┌──

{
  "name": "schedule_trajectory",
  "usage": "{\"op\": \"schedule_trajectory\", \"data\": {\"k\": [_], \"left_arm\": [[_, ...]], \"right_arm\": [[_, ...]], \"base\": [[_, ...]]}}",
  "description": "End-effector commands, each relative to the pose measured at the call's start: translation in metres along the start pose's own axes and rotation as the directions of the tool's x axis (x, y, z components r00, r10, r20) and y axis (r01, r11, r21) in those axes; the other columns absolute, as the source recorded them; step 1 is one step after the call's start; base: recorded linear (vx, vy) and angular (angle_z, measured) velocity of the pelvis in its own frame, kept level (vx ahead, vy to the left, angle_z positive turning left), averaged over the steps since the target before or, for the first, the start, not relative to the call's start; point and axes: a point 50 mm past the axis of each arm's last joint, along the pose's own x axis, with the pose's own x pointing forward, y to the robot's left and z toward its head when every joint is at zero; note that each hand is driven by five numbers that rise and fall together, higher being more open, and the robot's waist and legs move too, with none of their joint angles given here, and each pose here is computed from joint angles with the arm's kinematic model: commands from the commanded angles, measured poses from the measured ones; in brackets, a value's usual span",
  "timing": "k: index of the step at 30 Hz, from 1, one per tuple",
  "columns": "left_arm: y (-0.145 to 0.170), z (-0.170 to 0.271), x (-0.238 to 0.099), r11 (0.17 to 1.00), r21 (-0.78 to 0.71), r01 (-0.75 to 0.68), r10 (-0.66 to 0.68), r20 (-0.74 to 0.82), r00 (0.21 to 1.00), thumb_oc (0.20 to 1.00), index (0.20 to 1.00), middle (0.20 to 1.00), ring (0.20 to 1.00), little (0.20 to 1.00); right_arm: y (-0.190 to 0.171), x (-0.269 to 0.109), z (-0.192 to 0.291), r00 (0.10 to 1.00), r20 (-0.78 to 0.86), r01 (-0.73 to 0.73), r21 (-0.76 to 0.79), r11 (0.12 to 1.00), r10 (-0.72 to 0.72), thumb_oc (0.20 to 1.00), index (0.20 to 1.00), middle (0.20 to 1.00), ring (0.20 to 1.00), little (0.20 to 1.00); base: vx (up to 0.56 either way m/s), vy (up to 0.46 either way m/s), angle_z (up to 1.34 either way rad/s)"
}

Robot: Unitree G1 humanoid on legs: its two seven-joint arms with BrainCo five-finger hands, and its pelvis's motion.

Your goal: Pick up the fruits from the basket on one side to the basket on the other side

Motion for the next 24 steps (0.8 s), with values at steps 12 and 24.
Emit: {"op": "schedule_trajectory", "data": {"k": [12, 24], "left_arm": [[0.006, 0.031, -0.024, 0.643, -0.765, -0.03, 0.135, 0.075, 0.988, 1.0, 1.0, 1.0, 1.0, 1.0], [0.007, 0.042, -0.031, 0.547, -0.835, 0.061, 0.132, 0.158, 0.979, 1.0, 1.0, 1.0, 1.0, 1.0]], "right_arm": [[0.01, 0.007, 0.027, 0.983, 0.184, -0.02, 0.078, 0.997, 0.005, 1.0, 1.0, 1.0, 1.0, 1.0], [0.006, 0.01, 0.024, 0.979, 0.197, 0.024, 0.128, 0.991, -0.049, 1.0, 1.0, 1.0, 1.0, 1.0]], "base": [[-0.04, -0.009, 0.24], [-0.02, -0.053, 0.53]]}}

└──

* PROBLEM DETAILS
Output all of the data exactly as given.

* RESPONSE BELOW
{
  "name": "schedule_trajectory",
  "usage": "{\"op\": \"schedule_trajectory\", \"data\": {\"k\": [_], \"left_arm\": [[_, ...]], \"right_arm\": [[_, ...]], \"base\": [[_, ...]]}}",
  "description": "End-effector commands, each relative to the pose measured at the call's start: translation in metres along the start pose's own axes and rotation as the directions of the tool's x axis (x, y, z components r00, r10, r20) and y axis (r01, r11, r21) in those axes; the other columns absolute, as the source recorded them; step 1 is one step after the call's start; base: recorded linear (vx, vy) and angular (angle_z, measured) velocity of the pelvis in its own frame, kept level (vx ahead, vy to the left, angle_z positive turning left), averaged over the steps since the target before or, for the first, the start, not relative to the call's start; point and axes: a point 50 mm past the axis of each arm's last joint, along the pose's own x axis, with the pose's own x pointing forward, y to the robot's left and z toward its head when every joint is at zero; note that each hand is driven by five numbers that rise and fall together, higher being more open, and the robot's waist and legs move too, with none of their joint angles given here, and each pose here is computed from joint angles with the arm's kinematic model: commands from the commanded angles, measured poses from the measured ones; in brackets, a value's usual span",
  "timing": "k: index of the step at 30 Hz, from 1, one per tuple",
  "columns": "left_arm: y (-0.145 to 0.170), z (-0.170 to 0.271), x (-0.238 to 0.099), r11 (0.17 to 1.00), r21 (-0.78 to 0.71), r01 (-0.75 to 0.68), r10 (-0.66 to 0.68), r20 (-0.74 to 0.82), r00 (0.21 to 1.00), thumb_oc (0.20 to 1.00), index (0.20 to 1.00), middle (0.20 to 1.00), ring (0.20 to 1.00), little (0.20 to 1.00); right_arm: y (-0.190 to 0.171), x (-0.269 to 0.109), z (-0.192 to 0.291), r00 (0.10 to 1.00), r20 (-0.78 to 0.86), r01 (-0.73 to 0.73), r21 (-0.76 to 0.79), r11 (0.12 to 1.00), r10 (-0.72 to 0.72), thumb_oc (0.20 to 1.00), index (0.20 to 1.00), middle (0.20 to 1.00), ring (0.20 to 1.00), little (0.20 to 1.00); base: vx (up to 0.56 either way m/s), vy (up to 0.46 either way m/s), angle_z (up to 1.34 either way rad/s)"
}

Robot: Unitree G1 humanoid on legs: its two seven-joint arms with BrainCo five-finger hands, and its pelvis's motion.

Your goal: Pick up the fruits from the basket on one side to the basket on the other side

Motion for the next 24 steps (0.8 s), with values at steps 12 and 24.
Emit: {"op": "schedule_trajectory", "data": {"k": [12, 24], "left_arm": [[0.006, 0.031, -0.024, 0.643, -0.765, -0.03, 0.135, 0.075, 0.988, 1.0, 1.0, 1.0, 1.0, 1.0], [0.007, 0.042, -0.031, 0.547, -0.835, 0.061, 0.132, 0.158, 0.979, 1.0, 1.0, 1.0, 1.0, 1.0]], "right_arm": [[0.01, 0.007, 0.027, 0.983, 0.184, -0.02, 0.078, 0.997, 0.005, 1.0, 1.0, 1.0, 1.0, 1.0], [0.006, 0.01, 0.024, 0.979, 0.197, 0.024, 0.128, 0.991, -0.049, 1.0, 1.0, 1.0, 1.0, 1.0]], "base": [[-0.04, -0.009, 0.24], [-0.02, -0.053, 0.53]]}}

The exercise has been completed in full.